[Activity]
Look through the listing below and report every line that contains "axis".

+ + +

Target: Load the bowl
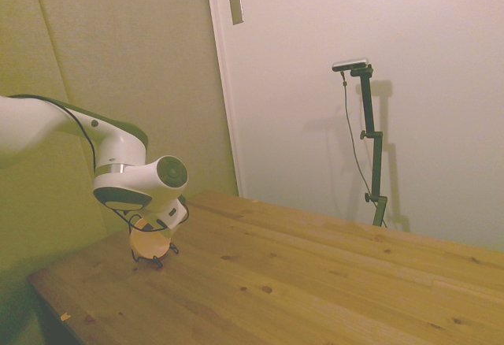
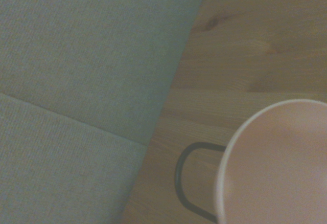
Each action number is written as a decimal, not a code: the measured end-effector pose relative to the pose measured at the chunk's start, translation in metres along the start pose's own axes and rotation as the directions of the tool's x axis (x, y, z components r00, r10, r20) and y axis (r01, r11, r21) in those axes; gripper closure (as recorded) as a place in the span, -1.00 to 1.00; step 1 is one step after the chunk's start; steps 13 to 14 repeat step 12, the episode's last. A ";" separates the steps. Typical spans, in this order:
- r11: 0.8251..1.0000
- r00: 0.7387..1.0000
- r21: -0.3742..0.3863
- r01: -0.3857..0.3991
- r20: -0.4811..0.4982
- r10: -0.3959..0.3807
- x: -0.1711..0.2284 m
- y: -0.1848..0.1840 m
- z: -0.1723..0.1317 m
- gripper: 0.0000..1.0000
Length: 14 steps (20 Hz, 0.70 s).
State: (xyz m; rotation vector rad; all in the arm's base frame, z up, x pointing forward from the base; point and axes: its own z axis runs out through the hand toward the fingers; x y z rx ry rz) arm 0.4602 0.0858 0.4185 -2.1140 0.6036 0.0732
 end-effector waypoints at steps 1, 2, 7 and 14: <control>1.000 0.999 -0.021 -0.007 -0.031 0.006 -0.005 -0.001 -0.011 -1.00; 0.999 0.998 -0.046 -0.015 -0.064 0.012 -0.012 -0.002 -0.022 -1.00; 0.977 0.970 -0.190 -0.098 -0.239 0.051 -0.053 -0.006 -0.049 -1.00; 0.920 0.917 -0.310 -0.240 -0.384 0.110 -0.093 0.012 -0.050 -1.00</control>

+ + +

[Exercise response]
Each action number is written as a decimal, not a code: the measured end-effector pose relative to the pose measured at the chunk's start, translation in metres along the start pose's own axes and rotation as the directions of the tool's x axis (x, y, z components r00, r10, r20) and y axis (r01, r11, r21) in those axes; gripper closure (as recorded) as a place in the span, -1.00 to 1.00; step 1 is one step after the chunk's start; steps 13 to 14 repeat step 12, the episode's last. A ";" separates the steps. Typical spans, in this order:
State: (xyz m; rotation vector rad; all in the arm's base frame, z up, x pointing forward from the base; point and axes: its own z axis runs out through the hand toward the fingers; x y z rx ry rz) arm 0.4602 0.0858 0.4185 -2.1140 0.6036 0.0732

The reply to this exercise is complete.